Records from a data source:

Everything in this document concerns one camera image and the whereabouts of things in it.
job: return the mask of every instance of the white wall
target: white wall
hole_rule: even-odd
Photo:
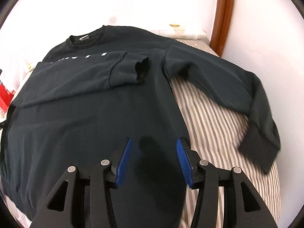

**Exercise brief**:
Restate every entry above word for word; no picture belongs in the copy.

**The completed task**:
Everything in this document concerns one camera image and the whereabouts of things in it.
job: return the mask of every instance of the white wall
target: white wall
hole_rule: even-odd
Photo:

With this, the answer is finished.